* **Dataset content**
-----

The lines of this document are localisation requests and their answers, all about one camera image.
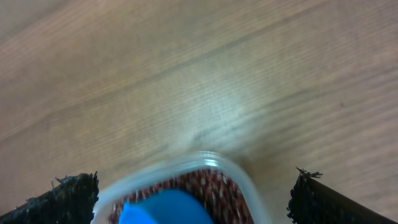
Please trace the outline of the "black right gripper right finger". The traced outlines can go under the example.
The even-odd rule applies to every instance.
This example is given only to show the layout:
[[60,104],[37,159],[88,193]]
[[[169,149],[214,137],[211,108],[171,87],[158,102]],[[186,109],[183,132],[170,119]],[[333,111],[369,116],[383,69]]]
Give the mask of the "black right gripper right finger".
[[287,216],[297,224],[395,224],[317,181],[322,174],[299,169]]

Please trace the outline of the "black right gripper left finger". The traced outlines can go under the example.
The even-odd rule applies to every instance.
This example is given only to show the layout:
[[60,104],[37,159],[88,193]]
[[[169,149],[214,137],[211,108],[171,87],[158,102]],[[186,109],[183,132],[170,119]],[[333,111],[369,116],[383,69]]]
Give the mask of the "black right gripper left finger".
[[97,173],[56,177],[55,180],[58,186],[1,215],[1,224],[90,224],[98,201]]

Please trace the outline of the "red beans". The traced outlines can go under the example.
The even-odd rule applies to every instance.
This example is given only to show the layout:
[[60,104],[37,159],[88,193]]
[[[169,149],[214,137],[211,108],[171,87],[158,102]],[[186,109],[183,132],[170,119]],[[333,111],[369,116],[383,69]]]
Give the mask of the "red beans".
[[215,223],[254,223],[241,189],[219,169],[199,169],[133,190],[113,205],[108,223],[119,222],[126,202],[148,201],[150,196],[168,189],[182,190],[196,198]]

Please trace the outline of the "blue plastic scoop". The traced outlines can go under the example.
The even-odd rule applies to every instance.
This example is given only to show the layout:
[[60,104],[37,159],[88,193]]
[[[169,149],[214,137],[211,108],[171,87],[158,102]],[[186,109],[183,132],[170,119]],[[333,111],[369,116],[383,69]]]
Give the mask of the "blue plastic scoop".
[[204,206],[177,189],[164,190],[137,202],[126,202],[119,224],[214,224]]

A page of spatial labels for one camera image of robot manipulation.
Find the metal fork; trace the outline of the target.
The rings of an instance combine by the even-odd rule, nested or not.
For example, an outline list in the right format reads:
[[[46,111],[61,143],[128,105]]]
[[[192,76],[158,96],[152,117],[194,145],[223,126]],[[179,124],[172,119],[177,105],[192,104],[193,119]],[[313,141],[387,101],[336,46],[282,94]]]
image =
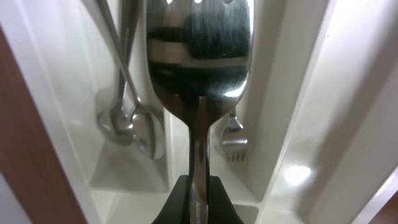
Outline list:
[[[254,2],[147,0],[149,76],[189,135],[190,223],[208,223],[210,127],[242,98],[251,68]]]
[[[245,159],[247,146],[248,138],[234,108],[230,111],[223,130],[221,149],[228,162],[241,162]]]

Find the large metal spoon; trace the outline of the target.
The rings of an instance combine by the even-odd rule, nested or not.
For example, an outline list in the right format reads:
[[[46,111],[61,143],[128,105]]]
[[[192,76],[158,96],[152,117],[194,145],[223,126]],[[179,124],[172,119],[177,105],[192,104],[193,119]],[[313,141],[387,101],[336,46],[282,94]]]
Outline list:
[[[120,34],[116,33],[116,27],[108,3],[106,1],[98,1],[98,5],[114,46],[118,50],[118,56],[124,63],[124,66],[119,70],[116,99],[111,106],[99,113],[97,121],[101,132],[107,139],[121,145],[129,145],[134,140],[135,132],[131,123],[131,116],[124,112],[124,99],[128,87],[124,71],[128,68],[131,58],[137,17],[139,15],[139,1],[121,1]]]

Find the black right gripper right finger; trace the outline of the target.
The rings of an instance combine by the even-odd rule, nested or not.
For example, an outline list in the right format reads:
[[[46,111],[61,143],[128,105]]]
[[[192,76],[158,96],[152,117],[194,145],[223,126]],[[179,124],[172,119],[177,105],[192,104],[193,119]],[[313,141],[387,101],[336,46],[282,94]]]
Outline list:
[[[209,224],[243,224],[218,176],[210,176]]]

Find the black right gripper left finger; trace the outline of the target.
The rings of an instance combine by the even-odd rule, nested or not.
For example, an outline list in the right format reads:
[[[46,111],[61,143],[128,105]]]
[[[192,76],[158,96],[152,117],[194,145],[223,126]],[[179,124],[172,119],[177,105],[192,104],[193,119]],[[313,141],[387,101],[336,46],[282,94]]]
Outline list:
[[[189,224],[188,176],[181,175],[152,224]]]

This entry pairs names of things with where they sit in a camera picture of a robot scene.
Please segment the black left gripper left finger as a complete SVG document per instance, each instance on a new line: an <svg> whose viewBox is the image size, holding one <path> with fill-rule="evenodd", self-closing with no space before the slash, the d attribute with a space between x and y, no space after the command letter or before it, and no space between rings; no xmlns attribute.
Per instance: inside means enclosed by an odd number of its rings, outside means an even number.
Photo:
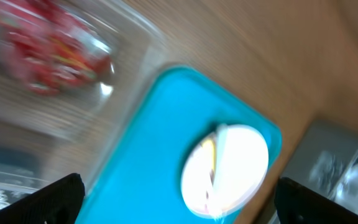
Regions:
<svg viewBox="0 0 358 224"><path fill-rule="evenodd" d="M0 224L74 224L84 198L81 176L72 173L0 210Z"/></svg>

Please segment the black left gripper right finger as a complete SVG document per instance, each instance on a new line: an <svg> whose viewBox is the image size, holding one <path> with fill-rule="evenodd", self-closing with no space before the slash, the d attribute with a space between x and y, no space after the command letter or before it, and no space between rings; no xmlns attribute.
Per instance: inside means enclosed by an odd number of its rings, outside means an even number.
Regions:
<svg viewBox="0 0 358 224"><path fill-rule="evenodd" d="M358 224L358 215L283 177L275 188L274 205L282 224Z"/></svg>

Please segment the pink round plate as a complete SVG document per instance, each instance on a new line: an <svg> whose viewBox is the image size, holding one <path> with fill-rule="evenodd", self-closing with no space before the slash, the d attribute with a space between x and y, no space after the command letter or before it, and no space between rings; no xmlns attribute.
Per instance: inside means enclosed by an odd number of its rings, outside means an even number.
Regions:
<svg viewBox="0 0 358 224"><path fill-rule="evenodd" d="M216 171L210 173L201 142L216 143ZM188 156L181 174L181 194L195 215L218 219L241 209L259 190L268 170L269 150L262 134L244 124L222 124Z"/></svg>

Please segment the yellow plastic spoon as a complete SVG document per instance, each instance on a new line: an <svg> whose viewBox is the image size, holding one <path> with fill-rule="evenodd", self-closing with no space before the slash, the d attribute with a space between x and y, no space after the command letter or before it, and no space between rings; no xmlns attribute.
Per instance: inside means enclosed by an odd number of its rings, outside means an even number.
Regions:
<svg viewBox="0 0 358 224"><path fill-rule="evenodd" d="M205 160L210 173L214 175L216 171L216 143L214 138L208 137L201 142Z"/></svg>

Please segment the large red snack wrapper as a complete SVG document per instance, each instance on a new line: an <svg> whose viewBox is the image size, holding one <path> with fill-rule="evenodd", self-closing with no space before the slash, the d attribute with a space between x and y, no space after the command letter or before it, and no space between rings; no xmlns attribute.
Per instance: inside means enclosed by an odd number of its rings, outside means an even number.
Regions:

-----

* **Task item**
Scan the material above for lines that contain the string "large", and copy each such line.

* **Solution to the problem**
Find the large metal spoon; trace the outline of the target.
Please segment the large red snack wrapper as a complete SVG document per instance, each instance on a new line: an <svg> whose viewBox is the image size, holding one <path> with fill-rule="evenodd", self-closing with no space before the slash, the d attribute with a space between x and y, no space after the command letter or before it, and no space between rings; no xmlns attribute.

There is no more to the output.